# Creating Expectation Suites with Pandas Profiling

Pandas profiling provide a feature that can generate an expectation suite based on the data profile analysis.

But this feature does not work anymore due to the new release of the greate expectation.

The official doc can be found [here](https://pandas-profiling.github.io/pandas-profiling/docs/master/rtd/pages/great_expectations_integration.html)

The code example can be found [here](https://github.com/pandas-profiling/pandas-profiling/blob/develop/examples/features/great_expectations_example.py)

I found this feature is no longer needed, because greate expectation provides a feature called **profiler** which does exactly the same thing. So I did not provide a fix or pr to this bug.

I manage to make below code example work, but the generated expectation suite is empty. If I added the expectation manually, it could work, but it does not make any sense anymore. Because the goal is to generate the appropriate expectation rules automatically.

In [25]:
import pandas as pd
from pandas_profiling import ProfileReport
import great_expectations as ge
from ruamel.yaml import YAML

In [14]:
file_path="../data/adult_with_duplicates.csv"
df = pd.read_csv(file_path)

df.head()

Unnamed: 0,age,workclass,fnlwgt,education,education-num,marital-status,occupation,relationship,race,sex,capital-gain,capital-loss,hours-per-week,native-country,income
0,139.0,State-gov,77516,Bachelors,13,Never-married,Adm-clerical,Not-in-family,White,Male,2174,0,40,United-States,<=50K
1,-12.0,State-gov,77516,Bachelors,13,Never-married,Adm-clerical,Not-in-family,White,Male,2174,0,40,United-States,<=50K
2,,emp-by-pengfei,77516,Bachelors,13,Never-married,Adm-clerical,Not-in-family,White,Male,2174,0,40,United-States,<=50K
3,39.5,State-gov,77516,Bachelors,13,Never-married,Adm-clerical,Not-in-family,White,Male,2174,0,40,United-States,<=50K
4,39.0,State-gov,77516,Bachelors,13,Never-married,Adm-clerical,Not-in-family,White,Male,2174,0,40,United-States,<=50K


In [15]:
# generate a data profile report
data_profile = ProfileReport(df, title="Pandas Profiling Report", explorative=True)

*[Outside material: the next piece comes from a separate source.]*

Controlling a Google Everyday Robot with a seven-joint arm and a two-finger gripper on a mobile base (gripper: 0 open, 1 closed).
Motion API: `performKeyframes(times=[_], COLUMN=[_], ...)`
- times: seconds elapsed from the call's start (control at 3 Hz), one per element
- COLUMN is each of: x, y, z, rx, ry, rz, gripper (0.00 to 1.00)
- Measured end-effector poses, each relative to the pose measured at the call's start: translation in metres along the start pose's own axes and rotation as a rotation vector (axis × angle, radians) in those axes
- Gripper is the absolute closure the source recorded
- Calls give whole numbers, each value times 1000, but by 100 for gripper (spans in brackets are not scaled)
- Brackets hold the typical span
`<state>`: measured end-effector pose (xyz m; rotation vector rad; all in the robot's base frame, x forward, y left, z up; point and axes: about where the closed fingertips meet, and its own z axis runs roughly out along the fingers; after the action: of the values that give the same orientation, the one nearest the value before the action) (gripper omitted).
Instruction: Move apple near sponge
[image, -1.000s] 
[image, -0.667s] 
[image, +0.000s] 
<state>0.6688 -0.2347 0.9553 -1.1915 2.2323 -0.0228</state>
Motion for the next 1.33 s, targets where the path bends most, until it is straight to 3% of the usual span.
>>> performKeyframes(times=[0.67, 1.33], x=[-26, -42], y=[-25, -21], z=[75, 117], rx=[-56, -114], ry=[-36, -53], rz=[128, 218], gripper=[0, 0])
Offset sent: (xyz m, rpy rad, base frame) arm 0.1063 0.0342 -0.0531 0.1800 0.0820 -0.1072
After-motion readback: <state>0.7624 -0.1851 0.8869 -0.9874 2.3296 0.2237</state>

# 1 Instantiate a GE data_context

In [28]:
ge_project_root_dir="../great_expectations_validation/great_expectations"

# this will read great_expectations.yaml in the project and build the data_context
data_context = ge.data_context.DataContext(context_root_dir=ge_project_root_dir)


ConfigNotFoundError: Error: No great_expectations directory was found here!
    - Please check that you are in the correct directory or have specified the correct directory.
    - If you have never run Great Expectations in this project, please run `great_expectations init` to get started.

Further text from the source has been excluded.